What you are asked to do: When you reach the line below that has "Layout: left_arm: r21", start returning lines exactly, and stop after the line that has "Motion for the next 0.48"; skip the pictures.

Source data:
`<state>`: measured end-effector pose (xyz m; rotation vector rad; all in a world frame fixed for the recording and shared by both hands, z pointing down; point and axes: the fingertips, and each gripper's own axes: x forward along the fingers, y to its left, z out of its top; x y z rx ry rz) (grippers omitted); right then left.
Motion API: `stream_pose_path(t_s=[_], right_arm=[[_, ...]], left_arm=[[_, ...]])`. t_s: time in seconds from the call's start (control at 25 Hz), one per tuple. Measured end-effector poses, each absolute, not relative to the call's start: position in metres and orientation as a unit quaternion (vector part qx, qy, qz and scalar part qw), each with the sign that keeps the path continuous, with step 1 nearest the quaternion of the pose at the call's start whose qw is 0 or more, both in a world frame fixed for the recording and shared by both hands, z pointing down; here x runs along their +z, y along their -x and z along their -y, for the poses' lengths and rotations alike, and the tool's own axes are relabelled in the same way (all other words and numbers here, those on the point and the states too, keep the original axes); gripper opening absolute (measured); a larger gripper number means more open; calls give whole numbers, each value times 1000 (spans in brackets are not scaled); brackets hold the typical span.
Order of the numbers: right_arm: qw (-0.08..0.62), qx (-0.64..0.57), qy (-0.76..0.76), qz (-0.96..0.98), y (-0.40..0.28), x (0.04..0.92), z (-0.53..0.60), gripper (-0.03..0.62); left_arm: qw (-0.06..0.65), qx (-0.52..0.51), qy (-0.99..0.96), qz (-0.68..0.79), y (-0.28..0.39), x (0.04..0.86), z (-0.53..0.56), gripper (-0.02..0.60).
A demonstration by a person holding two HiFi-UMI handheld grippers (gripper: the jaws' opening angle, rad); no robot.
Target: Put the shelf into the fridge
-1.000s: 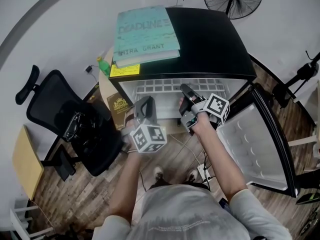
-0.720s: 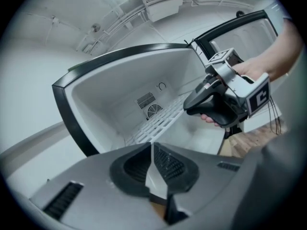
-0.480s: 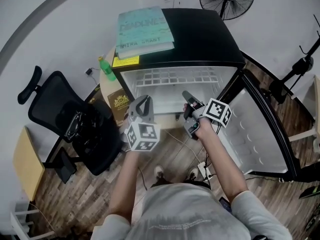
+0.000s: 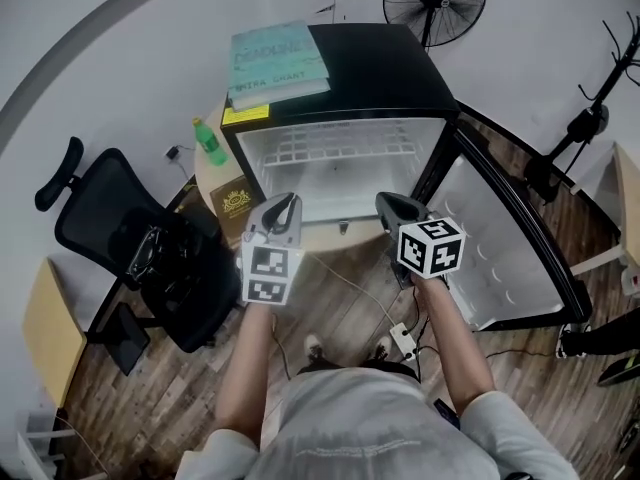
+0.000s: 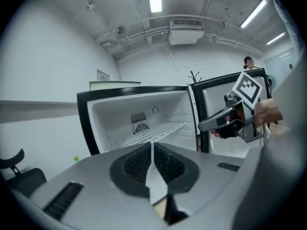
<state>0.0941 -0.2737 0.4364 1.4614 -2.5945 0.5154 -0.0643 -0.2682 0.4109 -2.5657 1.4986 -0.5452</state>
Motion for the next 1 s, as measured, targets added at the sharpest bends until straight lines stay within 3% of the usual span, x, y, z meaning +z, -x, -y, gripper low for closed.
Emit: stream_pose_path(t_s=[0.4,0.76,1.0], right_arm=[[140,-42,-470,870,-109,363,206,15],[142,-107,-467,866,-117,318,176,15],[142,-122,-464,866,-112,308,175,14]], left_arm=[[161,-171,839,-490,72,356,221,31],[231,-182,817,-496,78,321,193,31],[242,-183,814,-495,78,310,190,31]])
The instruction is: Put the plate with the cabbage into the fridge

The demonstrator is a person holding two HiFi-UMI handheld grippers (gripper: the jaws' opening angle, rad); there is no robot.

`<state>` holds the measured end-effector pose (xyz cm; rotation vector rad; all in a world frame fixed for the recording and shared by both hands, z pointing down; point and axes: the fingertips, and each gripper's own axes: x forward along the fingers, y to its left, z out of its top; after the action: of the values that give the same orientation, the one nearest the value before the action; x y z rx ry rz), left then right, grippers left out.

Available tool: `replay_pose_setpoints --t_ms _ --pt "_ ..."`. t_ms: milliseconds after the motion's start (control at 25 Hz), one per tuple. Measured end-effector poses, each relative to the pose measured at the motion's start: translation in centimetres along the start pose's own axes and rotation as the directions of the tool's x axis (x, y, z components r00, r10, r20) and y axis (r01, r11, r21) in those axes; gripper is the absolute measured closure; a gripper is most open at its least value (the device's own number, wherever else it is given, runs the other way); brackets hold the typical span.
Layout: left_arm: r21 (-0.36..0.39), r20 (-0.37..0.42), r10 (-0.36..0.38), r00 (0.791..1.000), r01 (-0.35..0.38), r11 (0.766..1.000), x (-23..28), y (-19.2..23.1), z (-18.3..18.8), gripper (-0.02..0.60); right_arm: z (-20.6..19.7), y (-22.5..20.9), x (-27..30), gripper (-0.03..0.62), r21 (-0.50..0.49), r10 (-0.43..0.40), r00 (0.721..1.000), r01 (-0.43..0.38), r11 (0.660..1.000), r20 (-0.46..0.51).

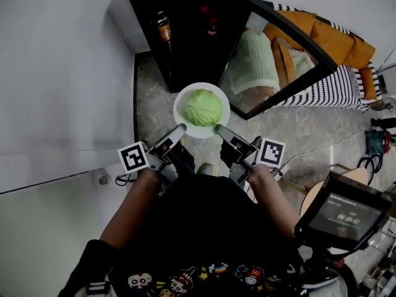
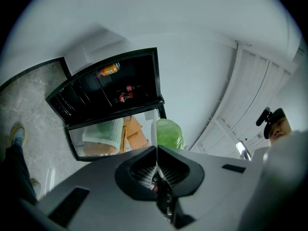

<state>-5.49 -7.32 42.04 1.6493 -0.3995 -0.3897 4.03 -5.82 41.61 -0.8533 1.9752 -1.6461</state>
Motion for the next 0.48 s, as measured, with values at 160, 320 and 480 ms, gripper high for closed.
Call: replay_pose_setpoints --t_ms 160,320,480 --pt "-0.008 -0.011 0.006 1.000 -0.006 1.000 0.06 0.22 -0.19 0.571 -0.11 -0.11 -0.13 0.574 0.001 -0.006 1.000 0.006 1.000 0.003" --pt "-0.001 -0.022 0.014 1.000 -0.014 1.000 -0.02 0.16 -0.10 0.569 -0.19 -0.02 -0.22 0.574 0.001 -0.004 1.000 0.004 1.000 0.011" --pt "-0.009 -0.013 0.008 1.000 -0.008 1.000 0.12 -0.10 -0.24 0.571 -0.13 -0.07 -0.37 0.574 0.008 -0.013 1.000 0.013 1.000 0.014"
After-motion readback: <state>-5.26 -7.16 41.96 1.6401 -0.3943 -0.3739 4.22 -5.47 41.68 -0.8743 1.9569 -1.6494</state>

Answer to this exercise:
Layout: left_arm: r21 (-0.36..0.39), r20 (-0.37..0.42), r10 (-0.36..0.38), r00 (0.791..1.000), r01 (-0.35..0.38), r11 (0.766..1.000), x (-23..28), y (-19.2..23.1), z (-18.3..18.8), gripper (-0.02..0.60); right_arm: z (-20.6..19.7), y (-22.5..20.9), x (-27..30), gripper (-0.03..0.62), r21 (-0.50..0.49), r10 (-0.43..0.40), r00 (0.721..1.000), r01 (-0.43..0.38), r11 (0.660..1.000), r20 (-0.46..0.51).


<state>-5.49 -7.32 42.04 1.6493 -0.3995 -0.3897 4.03 -5.82 41.61 -0.8533 1.9752 -1.6461</state>
Motion for the next 0.48 s, as measured, with values at 160, 320 and 480 ms, gripper high for closed.

The exercise requires nothing else.